Most AI transformation advice tells leaders what to do. Build the data infrastructure, invest in tools, hire the talent, develop the use cases. The playbooks are detailed and, in isolation, largely correct. So why are only 5 percent of organizations generating substantial value from AI, while 60 percent report minimal or no returns despite real investment?
That is the question Patrick Furu, Director of Top Management Solutions at Aalto EE, and I kept returning to as we worked with leadership teams across industries over the past two years. The answer, we find, is that most organizations are solving the wrong problem. The binding constraint is not technology. It is culture. And the missing ingredient in culture is not enthusiasm for AI, but the psychological safety to experiment with it honestly and to learn from what those experiments reveal.

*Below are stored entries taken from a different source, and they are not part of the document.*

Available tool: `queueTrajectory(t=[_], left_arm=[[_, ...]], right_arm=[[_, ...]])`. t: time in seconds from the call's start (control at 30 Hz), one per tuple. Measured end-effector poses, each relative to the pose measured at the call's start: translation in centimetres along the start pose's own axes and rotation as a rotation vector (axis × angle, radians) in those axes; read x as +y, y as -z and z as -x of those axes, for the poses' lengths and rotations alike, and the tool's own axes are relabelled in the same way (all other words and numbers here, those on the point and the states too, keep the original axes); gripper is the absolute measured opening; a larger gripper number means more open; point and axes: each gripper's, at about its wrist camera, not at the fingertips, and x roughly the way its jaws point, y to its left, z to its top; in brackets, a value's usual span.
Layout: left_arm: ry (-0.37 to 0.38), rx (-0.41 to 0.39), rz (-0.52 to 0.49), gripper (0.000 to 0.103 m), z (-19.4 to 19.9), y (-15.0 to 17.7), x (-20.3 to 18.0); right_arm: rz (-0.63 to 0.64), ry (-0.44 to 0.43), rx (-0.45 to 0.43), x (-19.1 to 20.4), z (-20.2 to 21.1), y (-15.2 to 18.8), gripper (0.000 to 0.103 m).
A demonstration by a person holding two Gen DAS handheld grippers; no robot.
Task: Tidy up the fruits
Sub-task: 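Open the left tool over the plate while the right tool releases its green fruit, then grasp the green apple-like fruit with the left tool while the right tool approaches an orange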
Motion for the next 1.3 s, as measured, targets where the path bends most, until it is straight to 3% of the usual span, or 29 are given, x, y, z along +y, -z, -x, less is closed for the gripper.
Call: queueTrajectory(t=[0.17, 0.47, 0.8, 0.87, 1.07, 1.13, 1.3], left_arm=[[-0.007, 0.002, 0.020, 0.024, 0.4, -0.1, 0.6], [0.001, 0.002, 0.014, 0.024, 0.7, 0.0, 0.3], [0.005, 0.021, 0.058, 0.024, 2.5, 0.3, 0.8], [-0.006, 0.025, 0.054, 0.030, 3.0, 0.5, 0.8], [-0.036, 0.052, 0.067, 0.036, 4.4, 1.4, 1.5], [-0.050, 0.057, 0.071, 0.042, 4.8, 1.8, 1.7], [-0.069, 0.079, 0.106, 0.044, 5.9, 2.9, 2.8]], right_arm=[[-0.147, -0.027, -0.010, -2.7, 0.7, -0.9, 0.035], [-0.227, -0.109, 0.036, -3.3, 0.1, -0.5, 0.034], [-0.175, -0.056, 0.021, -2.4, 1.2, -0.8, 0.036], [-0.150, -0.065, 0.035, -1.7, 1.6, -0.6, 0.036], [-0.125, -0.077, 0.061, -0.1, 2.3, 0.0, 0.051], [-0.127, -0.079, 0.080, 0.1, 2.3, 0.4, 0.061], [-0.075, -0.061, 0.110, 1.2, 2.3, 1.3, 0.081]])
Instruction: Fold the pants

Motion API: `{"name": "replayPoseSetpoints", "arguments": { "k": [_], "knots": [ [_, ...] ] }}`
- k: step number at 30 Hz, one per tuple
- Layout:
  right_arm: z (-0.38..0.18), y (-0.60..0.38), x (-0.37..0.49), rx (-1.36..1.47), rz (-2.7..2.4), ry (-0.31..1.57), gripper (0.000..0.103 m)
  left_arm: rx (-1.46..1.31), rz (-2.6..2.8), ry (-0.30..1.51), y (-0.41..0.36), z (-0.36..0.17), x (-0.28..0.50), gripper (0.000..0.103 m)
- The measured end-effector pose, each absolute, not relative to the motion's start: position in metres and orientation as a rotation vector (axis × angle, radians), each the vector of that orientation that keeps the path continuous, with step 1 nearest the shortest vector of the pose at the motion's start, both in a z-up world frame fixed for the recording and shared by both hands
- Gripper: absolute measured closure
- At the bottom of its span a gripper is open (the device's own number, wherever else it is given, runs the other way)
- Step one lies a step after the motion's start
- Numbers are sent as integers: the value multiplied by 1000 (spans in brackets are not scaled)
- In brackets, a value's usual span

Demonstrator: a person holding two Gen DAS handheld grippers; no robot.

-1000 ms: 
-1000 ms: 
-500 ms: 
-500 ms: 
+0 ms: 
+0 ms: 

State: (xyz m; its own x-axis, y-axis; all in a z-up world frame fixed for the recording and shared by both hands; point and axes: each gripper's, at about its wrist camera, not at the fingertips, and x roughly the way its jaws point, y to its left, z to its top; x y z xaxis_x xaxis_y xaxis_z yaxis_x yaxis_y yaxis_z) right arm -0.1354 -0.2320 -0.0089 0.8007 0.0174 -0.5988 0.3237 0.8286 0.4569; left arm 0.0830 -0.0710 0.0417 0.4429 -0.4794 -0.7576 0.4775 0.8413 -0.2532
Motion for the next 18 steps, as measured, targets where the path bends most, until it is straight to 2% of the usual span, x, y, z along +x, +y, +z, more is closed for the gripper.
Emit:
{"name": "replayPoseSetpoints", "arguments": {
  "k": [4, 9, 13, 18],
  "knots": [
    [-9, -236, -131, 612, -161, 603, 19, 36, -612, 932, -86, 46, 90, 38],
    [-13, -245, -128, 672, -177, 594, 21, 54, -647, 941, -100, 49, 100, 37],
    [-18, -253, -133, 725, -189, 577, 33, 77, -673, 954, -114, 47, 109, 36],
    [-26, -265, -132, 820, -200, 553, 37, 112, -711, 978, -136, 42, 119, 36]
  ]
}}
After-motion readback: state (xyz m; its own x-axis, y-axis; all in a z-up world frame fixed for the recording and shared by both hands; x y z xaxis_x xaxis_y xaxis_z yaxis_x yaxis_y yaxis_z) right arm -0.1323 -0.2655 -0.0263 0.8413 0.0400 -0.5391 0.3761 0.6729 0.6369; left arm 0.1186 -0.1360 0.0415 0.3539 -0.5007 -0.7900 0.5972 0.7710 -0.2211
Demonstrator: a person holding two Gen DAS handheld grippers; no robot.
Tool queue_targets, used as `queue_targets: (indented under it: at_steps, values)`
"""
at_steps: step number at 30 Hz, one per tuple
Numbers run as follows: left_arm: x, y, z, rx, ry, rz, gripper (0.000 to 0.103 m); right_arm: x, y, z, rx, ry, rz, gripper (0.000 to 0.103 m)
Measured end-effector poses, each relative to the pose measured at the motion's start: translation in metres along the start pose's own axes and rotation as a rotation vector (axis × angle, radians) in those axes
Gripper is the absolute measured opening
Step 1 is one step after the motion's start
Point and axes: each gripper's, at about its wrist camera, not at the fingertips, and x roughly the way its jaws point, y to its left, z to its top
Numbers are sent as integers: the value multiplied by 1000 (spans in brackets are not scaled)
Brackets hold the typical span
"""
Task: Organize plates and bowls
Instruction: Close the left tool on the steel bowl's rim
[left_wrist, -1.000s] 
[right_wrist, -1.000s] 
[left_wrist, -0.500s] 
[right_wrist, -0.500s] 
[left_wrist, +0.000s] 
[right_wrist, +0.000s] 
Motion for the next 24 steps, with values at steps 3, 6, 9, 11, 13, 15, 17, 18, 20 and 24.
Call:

The gap between activity and learning
There is a paradox at the heart of most AI programs today. Individual employees are experimenting constantly. Microsoft’s Work Trend Index found that 78 percent bring their own AI tools to work, outside of any official program. The curiosity is there, the willingness is there, and in many organizations the budget is there too.
What is rarely there is the organizational infrastructure to turn that individual experimentation into shared learning. When an AI pilot produces unexpected results or fails to deliver what was promised, the instinct in most organizations is to move quietly past it. Nobody writes up what went wrong. Nobody surfaces the learning for the next team. The organization accumulates activity without accumulating capability, and investment keeps flowing toward the next initiative rather than into a deeper understanding of why the last one fell short.
This is not a technology failure. It is a culture failure rooted in something straightforward: in organizations without genuine psychological safety, people optimize for not being blamed rather than for learning as fast as possible. They hide experiments rather than surface them. MIT Technology Review research found that 83 percent of business leaders believe psychological safety directly impacts the success of AI initiatives, yet only 39 percent rate their organization’s psychological safety as high. That gap does not stay constant. It compounds, widening the distance between organizations that are genuinely learning and those that are merely spending.
This is why culture deserves serious leadership attention, not as a soft complement to the technical work, but as the prerequisite without which the technical investment is largely wasted.
The five traits that distinguish the leaders
The main factor separating organizations capable of building self-reinforcing learning cycles from those that are not yet ready is character rather than capability. Boston Consulting Group research makes this concrete: 70 percent of the strategic effort required for AI success must go into people, processes, and culture, with only 10 percent into algorithms. Before processes can change, leaders must focus on changing mindsets.
Five character traits consistently distinguish organizations achieving transformative AI value.
Transformative ambition means the organization intends to become different, not just do different things. Leaders set growth and innovation objectives, frame AI as a catalyst for transformation rather than a tool for optimization, and signal through their own decisions that incremental improvement is not the goal.
Growth mindset culture normalizes learning, sharing insights, and addressing difficulties without apportioning blame. Early AI initiatives fail frequently; organizations with a growth mindset treat those failures as data to harvest rather than disgraces to conceal.
Learning velocity as identity reframes how the organization defines itself. Traditional companies anchor their identity in what they have built; leading AI adopters center it in how fast they can learn. This forward-looking orientation enables continuous iteration rather than the periodic transformation cycles that older models depended on.
Identity flexibility is perhaps the most demanding trait. It requires an organization to distinguish between what is essential, why the firm exists and what it stands for, and what is historical, how it has operated and what made it successful in the past. The former can remain constant, preserving the heart of the organization, while the latter must be open to change. The organizations struggling most with AI are often not the weakest; they are frequently among the most experienced and capable, which is precisely the problem. Their past success has built structures, cultures, and instincts that now resist the kind of discontinuous change AI demands.
Leadership as gardening reflects an approach to management that nurtures bottom-up change, as opposed to leadership as carpentry, where change is planned and constructed from the top down. This allows new ways of working to emerge and take root naturally throughout the organization, rather than being installed and then quietly abandoned when the next priority arrives.
The question behind the question
Embodying these five traits is challenging precisely because it requires leadership to address a more fundamental question than most transformation programs ever ask. Most AI transformation conversations begin with “how.” How do we implement this at scale? How do we govern it responsibly? How do we build the capability across the organization? These are important questions, but they carry a hidden assumption: that the organization asking them already has the trust, the psychological safety, and the identity flexibility to act on the answers.
In our experience working with leadership teams, most organizations do not, and no amount of technical sophistication will substitute for that foundation. The common mistake is beginning the AI transformation with data and technology, and expecting trust, learning, and value to emerge afterwards. In reality, the order must be reversed.
The question that precedes everything else is simpler and harder: who must we become? It does not have a framework answer, and it cannot be addressed through a program or a roadmap alone. But it is the question that separates organizations genuinely building compounding AI capability from those investing heavily while falling further behind. Asking it honestly, and building accordingly, is the work that actually matters.